**What you are asked to do**:
Reproduce every line below exactly as written; do not include the images.

**Data extract**:
::::
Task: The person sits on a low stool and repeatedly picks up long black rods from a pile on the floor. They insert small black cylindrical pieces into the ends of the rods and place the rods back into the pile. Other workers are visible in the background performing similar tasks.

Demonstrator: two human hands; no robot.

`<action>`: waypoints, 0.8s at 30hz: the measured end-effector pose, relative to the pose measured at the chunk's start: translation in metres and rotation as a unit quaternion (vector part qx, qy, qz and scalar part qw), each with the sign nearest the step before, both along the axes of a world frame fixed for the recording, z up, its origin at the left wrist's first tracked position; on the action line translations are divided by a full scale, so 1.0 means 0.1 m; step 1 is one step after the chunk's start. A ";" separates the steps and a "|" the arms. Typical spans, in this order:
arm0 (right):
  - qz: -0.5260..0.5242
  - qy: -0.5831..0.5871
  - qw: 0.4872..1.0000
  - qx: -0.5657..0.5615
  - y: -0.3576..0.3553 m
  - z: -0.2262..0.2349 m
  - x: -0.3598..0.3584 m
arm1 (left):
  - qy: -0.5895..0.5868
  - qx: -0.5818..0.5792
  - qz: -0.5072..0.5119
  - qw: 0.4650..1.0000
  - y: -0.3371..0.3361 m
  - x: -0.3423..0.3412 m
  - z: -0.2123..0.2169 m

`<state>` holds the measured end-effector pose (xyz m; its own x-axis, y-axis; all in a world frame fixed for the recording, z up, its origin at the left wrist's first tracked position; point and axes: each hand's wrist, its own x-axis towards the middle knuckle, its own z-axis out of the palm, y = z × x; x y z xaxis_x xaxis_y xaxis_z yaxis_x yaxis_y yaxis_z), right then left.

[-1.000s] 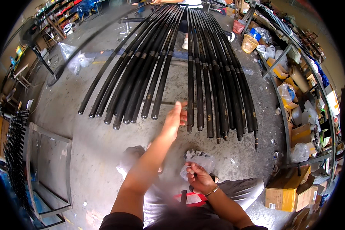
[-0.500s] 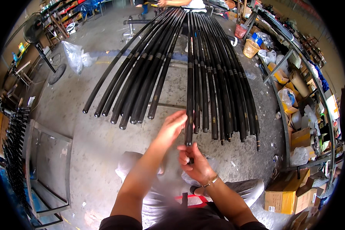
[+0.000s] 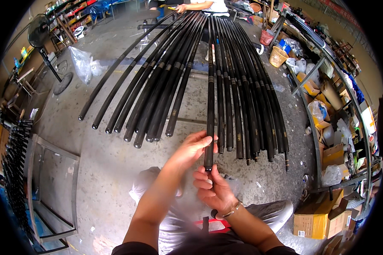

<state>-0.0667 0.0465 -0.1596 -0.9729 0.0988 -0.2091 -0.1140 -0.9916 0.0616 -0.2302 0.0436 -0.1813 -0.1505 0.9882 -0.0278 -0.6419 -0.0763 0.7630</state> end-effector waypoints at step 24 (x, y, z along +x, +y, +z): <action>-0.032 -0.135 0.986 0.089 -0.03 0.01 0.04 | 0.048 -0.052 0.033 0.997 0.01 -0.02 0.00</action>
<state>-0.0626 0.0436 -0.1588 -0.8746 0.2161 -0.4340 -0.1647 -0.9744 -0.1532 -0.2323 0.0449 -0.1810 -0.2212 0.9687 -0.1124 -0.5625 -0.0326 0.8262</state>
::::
**Task output**:
Task: The person sits on a low stool and repeatedly picks up long black rods from a pile on the floor. They insert small black cylindrical pieces into the ends of the rods and place the rods back into the pile. Other workers are visible in the background performing similar tasks.

Demonstrator: two human hands; no robot.

`<action>`: waypoints, 0.8s at 30hz: the measured end-effector pose, relative to the pose measured at the chunk's start: translation in metres and rotation as a unit quaternion (vector part qx, qy, qz and scalar part qw), each with the sign nearest the step before, both along the axes of a world frame fixed for the recording, z up, its origin at the left wrist's first tracked position; on the action line translations are divided by a full scale, so 1.0 means 0.1 m; step 1 is one step after the chunk's start. A ";" separates the steps and a "|" the arms. Typical spans, in this order:
arm0 (right):
  - qz: -0.5260..0.5242
  - qy: -0.5831..0.5871
  - qw: 0.4872..1.0000
  - qx: -0.5657..0.5615
  - y: -0.3576..0.3553 m
  - z: -0.2262..0.2349 m
  - x: -0.3598..0.3584 m
arm1 (left):
  - qy: -0.5895..0.5868
  - qx: -0.5818..0.5792
  - qz: -0.5072..0.5119
  - qw: 0.4650..1.0000
  - y: -0.3371..0.3361 m
  - x: -0.3423..0.3412 m
  - z: -0.2123..0.2169 m

`<state>` holds the measured end-effector pose (xyz m; its own x-axis, y-axis; all in a world frame fixed for the recording, z up, its origin at the left wrist's first tracked position; point and axes: each hand's wrist, its own x-axis towards the middle knuckle, its own z-axis out of the palm, y = z × x; x y z xaxis_x xaxis_y xaxis_z yaxis_x yaxis_y yaxis_z), right then left.

[-1.000s] 
[-0.500s] 
[+0.000s] 

<state>-0.0667 0.0465 -0.1596 -0.9729 0.0988 -0.2091 -0.1140 -0.9916 0.0616 -0.2302 0.0436 -0.1813 -0.1505 0.9882 -0.0278 -0.6419 -0.0763 0.7630</state> end-effector waypoints at step 24 (x, y, z along +x, +y, +z): <action>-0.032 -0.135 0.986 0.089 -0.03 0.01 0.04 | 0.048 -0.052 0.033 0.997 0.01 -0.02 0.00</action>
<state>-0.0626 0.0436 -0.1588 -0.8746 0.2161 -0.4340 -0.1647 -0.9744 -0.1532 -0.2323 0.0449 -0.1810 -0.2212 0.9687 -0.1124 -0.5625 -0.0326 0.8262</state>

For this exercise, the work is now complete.